### Task brief
Return the listing in full and exactly, but without a single picture.

### Supplied information
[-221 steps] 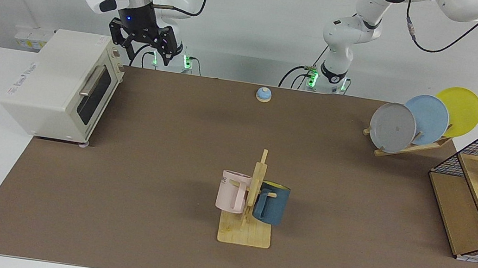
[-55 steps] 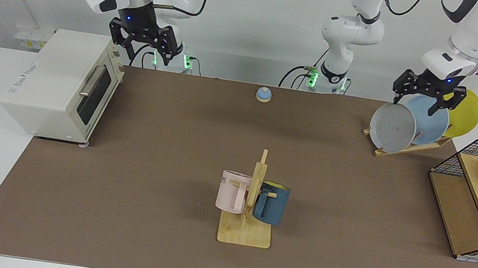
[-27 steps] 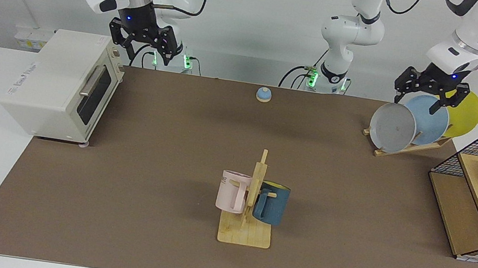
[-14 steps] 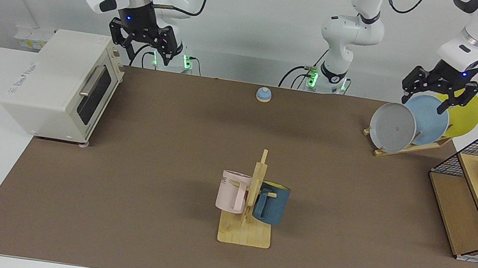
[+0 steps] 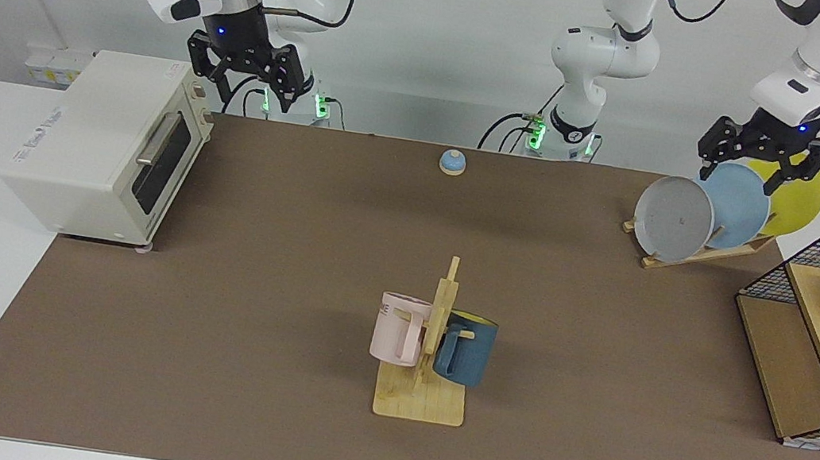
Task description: Put markers into pen holder
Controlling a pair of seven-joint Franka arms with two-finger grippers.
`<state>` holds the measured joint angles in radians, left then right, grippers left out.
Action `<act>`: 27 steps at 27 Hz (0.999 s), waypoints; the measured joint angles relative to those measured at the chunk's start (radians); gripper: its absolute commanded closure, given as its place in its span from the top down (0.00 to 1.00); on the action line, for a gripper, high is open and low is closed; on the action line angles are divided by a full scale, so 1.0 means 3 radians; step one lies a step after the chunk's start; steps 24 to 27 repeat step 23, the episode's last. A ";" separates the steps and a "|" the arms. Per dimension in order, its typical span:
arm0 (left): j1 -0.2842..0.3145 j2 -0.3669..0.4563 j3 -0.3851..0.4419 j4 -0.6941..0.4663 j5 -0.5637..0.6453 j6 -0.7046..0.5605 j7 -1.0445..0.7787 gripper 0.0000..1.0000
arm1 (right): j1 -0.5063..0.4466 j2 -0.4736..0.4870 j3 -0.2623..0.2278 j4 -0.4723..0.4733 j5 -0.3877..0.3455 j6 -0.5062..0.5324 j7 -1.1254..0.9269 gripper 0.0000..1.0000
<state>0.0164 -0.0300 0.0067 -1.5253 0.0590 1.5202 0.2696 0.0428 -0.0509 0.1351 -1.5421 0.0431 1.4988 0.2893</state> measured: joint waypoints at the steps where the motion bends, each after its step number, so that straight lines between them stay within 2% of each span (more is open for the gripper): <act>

### Answer below
[-221 steps] 
[-55 steps] 
[-27 steps] 
[-14 steps] 
[+0 steps] 
Task description: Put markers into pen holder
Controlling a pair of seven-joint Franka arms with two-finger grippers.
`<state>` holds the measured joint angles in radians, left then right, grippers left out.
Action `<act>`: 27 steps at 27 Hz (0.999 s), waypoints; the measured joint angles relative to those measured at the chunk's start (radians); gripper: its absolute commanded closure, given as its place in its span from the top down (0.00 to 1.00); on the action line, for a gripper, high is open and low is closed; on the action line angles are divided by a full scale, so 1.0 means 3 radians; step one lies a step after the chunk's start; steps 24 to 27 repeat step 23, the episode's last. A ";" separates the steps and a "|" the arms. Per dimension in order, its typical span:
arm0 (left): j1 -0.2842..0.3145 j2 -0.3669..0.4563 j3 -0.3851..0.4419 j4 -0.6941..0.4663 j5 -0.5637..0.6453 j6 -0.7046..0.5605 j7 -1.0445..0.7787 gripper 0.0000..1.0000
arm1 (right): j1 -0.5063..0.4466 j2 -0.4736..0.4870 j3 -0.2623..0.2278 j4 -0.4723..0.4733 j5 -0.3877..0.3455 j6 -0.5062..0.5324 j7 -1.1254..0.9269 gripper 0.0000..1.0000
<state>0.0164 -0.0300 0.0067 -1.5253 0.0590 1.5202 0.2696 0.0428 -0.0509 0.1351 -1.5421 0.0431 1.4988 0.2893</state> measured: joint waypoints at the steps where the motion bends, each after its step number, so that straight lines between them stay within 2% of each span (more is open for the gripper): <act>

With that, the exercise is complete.